Task goal - Pull each line with the string "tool" from the entries.

START Data listing

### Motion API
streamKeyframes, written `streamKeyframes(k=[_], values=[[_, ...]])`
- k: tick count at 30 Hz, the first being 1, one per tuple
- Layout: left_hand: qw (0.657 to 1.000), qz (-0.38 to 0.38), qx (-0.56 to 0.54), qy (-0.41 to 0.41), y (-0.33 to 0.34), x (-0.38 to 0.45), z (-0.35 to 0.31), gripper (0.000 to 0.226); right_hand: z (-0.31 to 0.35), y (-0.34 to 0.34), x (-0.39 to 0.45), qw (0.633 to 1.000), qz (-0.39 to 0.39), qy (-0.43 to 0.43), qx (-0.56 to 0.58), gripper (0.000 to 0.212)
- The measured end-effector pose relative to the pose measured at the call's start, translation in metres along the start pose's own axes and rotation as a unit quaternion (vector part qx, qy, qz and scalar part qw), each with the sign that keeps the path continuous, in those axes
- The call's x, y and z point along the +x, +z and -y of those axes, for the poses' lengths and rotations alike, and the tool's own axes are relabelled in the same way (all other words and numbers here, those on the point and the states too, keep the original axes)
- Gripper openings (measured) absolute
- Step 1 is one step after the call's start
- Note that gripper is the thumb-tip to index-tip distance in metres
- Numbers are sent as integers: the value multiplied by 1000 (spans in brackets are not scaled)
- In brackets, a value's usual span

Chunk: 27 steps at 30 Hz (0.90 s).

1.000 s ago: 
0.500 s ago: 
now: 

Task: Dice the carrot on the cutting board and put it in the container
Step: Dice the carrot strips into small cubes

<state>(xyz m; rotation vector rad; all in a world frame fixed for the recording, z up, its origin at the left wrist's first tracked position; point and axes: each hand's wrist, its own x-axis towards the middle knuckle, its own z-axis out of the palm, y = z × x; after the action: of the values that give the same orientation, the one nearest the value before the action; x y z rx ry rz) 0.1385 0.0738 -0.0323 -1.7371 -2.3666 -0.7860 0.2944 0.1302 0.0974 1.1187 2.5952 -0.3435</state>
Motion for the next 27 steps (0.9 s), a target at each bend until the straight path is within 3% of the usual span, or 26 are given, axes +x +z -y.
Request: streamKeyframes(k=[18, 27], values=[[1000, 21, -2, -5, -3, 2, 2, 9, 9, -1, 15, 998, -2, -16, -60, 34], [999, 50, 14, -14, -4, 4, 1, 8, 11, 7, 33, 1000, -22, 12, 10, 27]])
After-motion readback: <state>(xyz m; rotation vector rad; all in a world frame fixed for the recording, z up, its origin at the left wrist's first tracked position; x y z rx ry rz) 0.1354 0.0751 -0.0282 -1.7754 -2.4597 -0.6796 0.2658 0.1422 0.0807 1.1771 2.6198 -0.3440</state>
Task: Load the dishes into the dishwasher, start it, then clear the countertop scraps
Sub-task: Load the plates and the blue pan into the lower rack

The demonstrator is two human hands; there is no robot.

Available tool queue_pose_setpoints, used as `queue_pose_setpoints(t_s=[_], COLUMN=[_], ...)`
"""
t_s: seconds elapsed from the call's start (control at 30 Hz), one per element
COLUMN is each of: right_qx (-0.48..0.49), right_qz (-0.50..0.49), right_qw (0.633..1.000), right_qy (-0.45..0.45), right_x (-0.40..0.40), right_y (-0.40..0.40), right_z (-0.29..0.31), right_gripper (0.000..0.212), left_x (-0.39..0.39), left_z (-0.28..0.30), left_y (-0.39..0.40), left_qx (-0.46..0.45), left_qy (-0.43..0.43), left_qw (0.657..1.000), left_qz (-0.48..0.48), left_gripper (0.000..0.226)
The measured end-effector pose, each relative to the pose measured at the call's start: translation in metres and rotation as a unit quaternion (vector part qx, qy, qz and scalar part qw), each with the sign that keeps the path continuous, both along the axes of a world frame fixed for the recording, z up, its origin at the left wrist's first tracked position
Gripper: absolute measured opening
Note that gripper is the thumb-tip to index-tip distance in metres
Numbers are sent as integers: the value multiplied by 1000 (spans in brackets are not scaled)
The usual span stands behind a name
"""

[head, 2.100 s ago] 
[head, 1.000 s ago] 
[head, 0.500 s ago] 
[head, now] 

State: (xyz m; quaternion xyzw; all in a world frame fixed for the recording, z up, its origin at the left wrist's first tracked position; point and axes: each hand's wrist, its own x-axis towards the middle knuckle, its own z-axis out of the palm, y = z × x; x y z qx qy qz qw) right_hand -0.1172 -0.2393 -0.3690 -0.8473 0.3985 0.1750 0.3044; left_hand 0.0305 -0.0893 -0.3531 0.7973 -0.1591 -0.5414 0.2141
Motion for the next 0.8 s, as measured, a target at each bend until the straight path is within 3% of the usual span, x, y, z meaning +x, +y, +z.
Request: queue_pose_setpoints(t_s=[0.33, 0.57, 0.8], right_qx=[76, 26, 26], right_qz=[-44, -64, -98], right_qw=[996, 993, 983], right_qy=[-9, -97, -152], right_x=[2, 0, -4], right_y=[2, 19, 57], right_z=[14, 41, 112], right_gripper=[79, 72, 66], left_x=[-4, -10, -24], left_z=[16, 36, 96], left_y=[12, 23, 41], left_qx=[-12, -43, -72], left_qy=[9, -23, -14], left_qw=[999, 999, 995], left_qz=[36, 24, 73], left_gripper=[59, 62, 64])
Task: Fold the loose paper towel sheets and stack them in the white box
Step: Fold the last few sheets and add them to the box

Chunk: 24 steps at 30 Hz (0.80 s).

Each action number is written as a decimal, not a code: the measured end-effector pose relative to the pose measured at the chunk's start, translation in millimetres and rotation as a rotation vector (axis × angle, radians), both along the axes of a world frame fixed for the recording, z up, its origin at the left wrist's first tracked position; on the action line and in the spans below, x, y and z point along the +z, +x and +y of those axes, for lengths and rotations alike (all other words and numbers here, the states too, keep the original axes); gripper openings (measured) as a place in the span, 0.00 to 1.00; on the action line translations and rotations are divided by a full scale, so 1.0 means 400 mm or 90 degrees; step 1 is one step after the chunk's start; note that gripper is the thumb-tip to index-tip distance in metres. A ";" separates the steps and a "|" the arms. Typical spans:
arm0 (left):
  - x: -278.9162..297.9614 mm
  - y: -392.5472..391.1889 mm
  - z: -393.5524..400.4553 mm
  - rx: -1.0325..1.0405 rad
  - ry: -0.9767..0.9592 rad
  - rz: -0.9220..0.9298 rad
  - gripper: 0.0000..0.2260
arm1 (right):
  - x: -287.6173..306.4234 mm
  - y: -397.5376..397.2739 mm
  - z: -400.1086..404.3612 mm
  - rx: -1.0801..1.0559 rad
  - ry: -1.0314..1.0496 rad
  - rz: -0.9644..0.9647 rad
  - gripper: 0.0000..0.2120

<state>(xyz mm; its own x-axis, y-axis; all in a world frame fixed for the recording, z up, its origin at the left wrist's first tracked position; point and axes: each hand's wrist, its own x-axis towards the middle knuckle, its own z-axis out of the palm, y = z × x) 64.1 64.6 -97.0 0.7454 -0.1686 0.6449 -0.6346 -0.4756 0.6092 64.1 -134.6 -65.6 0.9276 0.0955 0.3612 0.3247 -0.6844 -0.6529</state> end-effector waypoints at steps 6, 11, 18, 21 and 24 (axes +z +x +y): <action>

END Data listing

Answer to the problem -
- The call's x, y and z point along the +x, +z and -y of those axes, for the poses' lengths and rotations alike, and the tool's own axes are relabelled in the same way (all other words and numbers here, those on the point and the states too, keep the original axes)
Available tool queue_pose_setpoints, used as `queue_pose_setpoints(t_s=[_], COLUMN=[_], ...)`

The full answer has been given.